Quick Summary
- Intel shares finished Friday’s session up approximately 24% following a first-quarter earnings report that exceeded Wall Street projections across key metrics
- First-quarter adjusted EPS reached $0.29 compared to analyst expectations of $0.01; revenue totaled $13.6B versus the $12.36B consensus
- Data Center and AI segment generated $5.1B in revenue, surpassing the $4.41B analyst forecast
- Second-quarter revenue outlook of $13.8B–$14.8B exceeded the $13.03B Wall Street consensus substantially
- Citigroup raised Intel to Strong-Buy rating; several Wall Street firms increased their price targets after the earnings release
Intel delivered a quarterly performance that caught Wall Street off guard. The semiconductor manufacturer reported adjusted earnings per share of $0.29, significantly ahead of the $0.01 consensus forecast — representing a $0.28 per share surprise. Total revenue reached $13.6 billion, exceeding the $12.36 billion analyst projection by a substantial margin.
This marks the sixth straight quarter where Intel surpassed its internal revenue projections, a streak CEO Lip-Bu Tan attributed to a “deliberate reset” in the company’s operational approach.
Shares finished Friday’s trading at $82.54, representing a 23.6% single-day advance. The closing price approaches the 52-week peak of $85.22, demonstrating a remarkable recovery from the 52-week bottom of $18.97.
Intel’s Data Center and AI division emerged as the quarter’s highlight performer. The segment produced $5.1 billion in revenue, comfortably exceeding the $4.41 billion analyst consensus. Company leadership characterized CPU demand for artificial intelligence workloads as “unprecedented.”
AI Agent Applications Fuel CPU Requirements
Intel’s strategic positioning centers on a clear market thesis. While graphics processing units manage intensive tasks related to training and operating AI models, the actual functions that AI agents execute — web navigation, data retrieval, workflow automation — depend heavily on central processing units. This represents Intel’s core strength.
“The next wave of AI will bring intelligence closer to the end user,” Tan explained, “moving from foundational models to inference to agentic.”
Client Computing, encompassing PC processor sales, similarly exceeded expectations. Revenue totaled $7.7 billion versus the $7.1 billion estimate — a strong showing even as IDC forecasts an 11.3% contraction in the global PC market for 2026.
Second-quarter guidance arrived between $13.8 billion and $14.8 billion. Analyst consensus had projected $13.03 billion. Intel also provided Q2 EPS guidance of $0.20, exceeding the current full-year analyst forecast of $0.08.
Strategic Partnerships Strengthen Position
Intel secured multiple significant partnerships during the first quarter. The company will collaborate with Elon Musk on the planned Terafab manufacturing facility, producing semiconductors for SpaceX, xAI, and Tesla. Tesla’s selection of Intel’s 14A process represents a significant validation of its foundry capabilities.
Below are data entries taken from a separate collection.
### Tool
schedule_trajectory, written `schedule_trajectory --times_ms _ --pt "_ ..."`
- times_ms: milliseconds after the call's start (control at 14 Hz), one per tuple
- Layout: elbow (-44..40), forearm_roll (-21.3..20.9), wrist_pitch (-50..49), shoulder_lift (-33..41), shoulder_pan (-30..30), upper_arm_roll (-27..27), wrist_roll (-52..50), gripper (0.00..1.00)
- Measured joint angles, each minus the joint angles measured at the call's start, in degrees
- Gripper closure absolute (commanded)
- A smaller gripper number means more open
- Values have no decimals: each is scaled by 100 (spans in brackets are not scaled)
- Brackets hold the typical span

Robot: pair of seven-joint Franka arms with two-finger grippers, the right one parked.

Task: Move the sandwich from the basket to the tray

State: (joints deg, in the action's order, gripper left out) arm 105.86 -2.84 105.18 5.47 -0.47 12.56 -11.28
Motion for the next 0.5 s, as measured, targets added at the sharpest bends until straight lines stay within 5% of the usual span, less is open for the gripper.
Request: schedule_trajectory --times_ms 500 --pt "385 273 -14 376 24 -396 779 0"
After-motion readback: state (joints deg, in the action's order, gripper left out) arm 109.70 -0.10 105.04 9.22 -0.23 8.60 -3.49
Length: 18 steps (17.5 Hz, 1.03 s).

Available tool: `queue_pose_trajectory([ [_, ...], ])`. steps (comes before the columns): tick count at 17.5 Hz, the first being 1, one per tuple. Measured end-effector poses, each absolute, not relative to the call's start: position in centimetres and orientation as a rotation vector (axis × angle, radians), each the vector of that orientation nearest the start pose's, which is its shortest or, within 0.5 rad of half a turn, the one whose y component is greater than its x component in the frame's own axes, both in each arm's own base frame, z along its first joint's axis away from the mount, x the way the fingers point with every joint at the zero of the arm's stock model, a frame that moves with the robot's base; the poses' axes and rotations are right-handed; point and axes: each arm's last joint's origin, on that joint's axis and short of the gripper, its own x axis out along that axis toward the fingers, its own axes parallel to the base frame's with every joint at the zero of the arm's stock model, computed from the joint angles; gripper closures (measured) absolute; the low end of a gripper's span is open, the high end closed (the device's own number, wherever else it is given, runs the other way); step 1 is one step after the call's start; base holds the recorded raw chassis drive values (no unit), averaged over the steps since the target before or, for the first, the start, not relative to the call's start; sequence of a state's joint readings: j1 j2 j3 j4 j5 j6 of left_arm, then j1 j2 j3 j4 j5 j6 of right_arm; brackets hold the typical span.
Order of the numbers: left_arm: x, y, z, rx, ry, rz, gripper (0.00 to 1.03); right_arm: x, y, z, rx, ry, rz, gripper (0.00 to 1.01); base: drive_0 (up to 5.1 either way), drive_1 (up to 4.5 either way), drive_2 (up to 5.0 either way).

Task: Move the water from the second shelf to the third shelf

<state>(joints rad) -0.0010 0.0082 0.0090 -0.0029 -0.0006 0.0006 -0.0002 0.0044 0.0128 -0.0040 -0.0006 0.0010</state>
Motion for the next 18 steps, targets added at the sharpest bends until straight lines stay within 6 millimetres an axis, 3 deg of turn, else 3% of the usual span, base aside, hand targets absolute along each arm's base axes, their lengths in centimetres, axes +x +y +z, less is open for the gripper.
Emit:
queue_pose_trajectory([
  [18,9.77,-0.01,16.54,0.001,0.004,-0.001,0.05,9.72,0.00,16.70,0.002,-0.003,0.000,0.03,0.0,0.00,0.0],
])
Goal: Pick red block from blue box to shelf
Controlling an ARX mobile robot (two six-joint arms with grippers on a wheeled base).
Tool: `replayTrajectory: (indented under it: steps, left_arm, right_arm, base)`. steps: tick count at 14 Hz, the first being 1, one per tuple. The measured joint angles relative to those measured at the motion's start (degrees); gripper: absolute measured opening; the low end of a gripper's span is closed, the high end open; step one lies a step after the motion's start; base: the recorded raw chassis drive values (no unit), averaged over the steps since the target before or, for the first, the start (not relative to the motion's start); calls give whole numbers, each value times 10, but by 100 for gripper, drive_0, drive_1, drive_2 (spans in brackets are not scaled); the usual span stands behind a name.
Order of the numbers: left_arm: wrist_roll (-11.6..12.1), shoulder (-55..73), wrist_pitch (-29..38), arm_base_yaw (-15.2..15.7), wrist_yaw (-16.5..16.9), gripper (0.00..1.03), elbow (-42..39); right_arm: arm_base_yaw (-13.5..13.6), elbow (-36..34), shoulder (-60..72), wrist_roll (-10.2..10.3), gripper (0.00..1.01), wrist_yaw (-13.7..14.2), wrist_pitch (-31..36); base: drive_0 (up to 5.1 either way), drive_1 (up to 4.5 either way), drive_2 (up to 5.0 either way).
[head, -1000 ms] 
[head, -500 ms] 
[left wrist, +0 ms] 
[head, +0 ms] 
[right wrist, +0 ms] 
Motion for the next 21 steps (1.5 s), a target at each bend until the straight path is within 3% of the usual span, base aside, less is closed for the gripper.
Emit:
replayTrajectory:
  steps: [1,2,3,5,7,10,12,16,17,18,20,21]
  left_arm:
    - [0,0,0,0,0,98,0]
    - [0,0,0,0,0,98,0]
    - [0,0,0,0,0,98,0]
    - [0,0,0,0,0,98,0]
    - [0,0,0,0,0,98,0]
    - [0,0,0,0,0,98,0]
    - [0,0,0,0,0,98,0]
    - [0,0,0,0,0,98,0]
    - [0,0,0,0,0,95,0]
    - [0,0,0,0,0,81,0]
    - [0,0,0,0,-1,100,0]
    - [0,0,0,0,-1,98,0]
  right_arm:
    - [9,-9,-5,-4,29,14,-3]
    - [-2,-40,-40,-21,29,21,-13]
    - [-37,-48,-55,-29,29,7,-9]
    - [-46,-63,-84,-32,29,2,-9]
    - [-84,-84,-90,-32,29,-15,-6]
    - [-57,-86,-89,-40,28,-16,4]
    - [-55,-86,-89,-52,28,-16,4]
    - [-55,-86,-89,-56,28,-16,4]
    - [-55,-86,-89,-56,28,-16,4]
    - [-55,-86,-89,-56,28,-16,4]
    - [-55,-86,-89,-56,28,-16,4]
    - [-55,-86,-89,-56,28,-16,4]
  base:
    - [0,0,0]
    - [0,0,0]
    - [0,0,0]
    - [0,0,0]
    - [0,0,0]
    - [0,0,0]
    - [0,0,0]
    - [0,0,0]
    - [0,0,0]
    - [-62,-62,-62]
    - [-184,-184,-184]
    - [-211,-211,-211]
The chipmaker additionally announced a multi-year partnership with Google, positioning Xeon CPUs to handle AI and inference operations on Google Cloud infrastructure.
In a strategic asset move, Intel announced plans to repurchase a 49% ownership stake in a manufacturing facility it previously sold to Apollo in 2024 for $11.2 billion — reacquiring the position for $14.2 billion.
Regarding analyst coverage, Citigroup elevated Intel from Hold to Strong-Buy after reviewing the quarterly results. Royal Bank of Canada increased its price target from $48 to $80. BNP Paribas shifted its rating from Underperform to Buy. The overall consensus rating stands at Hold, with a mean price target of $72.12 — currently trailing the stock’s market price.
Major institutional stakeholders had already been expanding their positions. Norges Bank established a new position valued at approximately $2.2 billion during Q4. Vanguard increased its holdings by 3.5%. Institutional investors collectively control roughly 64.5% of outstanding shares.
Despite facing supply constraints within its Data Center business — where demand continues exceeding available shipment capacity — the company confirmed plans to progressively increase production volume each quarter.